Thus, as we have dissected in each of the previous sections, synaptic boutons are neuron axon endings that store neurotransmitters and they release them into the environment so that the synapse can take place, that is, the communication between neurons or between a neuron and another target cell.

Various studies try to understand the efficacy and nature of these synaptic bulbs. For example, in rodents it has been observed that there are a reduced number of thalamocortical buttons, but these present a very efficient synapse due to their structural composition.

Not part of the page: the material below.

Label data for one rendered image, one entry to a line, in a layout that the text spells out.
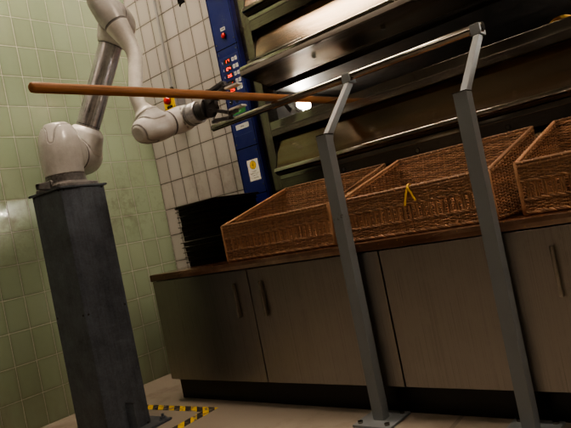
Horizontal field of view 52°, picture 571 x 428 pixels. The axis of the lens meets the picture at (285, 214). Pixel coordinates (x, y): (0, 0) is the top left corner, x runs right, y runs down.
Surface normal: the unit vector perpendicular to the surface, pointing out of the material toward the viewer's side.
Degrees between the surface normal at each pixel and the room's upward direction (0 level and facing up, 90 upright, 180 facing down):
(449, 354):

We must bear in mind that cell bodies show variations according to their zone of action and their function. For example, these investigations underscore that the buttons can present morphological diversity in terms of size, number, presence of mitochondria and number of vesicles (which we remember that store neurotransmitters) are present. All this, presumably, determines the efficiency and speed of the transmission of the nerve signal.

Other studies show us clear examples of the functionality of these buttons in specific processes and diseases, for example, in the neuromuscular junctions. For example, the terminal buttons of these neurons have vesicles with about 10,000 molecules of acetylcholine, the which, when released and received by the muscle tissue cells, cause a response in the muscles of the individual.

conclusions

As we have seen, the synaptic buttons are one more piece of the puzzle to understand the relationship and communication between the components of our nervous system. Neurotransmitters are stored in them, the biomolecules responsible for transmitting information between the pre-synaptic and post-synaptic cells..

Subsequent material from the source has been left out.